Discord was founded in 2015 as a platform for gamers to communicate through voice chat and text chat. Similar to Slack, anyone can start a server, and issue an invitation for anyone else to join. Over the years, Discord has grown into a more generalized social media platform — with servers dedicated to everything from basketball to political debate, and a user base of over 250 million around the globe. Discord has no mandatory identification verification, and the promise of anonymity occasionally attracts dangerous activity. Earlier this year, OneZero reported on the platform’s unregulated teen dating channels. Now, there’s evidence that Discord is being used by some users to facilitate a wide variety of possible financial crimes.

In a conversation over a Discord call, Victoria, who claims to be 20 years old, says she works as a “middleman” for another hacker that’s active on the dark web. Her job, essentially, is to bring the hacker’s wares to the Discord marketplace. So, Victoria posts her advertisements on the many “market servers” on Discord with names like Plug Central, House of Cards, and E-Walmart, all of them are filled with people just like Victoria, canvassing the chatrooms with fugitive goods.

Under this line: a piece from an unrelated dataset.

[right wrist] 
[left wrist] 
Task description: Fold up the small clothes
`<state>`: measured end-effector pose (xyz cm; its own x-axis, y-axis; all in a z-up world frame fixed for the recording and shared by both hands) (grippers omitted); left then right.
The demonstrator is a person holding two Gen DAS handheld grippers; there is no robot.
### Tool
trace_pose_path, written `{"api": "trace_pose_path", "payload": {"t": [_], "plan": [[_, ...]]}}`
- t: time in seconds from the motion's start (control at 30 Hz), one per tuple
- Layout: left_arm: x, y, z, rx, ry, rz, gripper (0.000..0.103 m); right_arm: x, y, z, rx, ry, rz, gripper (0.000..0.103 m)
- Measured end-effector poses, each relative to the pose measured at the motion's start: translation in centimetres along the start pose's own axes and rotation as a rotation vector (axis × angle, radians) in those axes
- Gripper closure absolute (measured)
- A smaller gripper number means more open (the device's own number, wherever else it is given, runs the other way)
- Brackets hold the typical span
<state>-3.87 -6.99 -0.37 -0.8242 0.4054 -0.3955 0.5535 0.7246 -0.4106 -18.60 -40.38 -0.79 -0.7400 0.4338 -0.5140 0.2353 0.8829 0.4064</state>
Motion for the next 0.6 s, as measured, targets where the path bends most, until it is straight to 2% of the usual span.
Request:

A gift card supposedly worth $200 costs $25; a $1,000 gift card costs $80.

OneZero found and accessed six market servers while reporting this story, and we spoke to seven different vendors operating on the Discord black market through voice calls and text chats. The primary sources for this story requested anonymity. Because they are allegedly peddling criminal services, their claims ought to be taken with some skepticism. Though OneZero was unable to verify every transaction described, the publication did speak with individuals who provided proof of their illicit purchases.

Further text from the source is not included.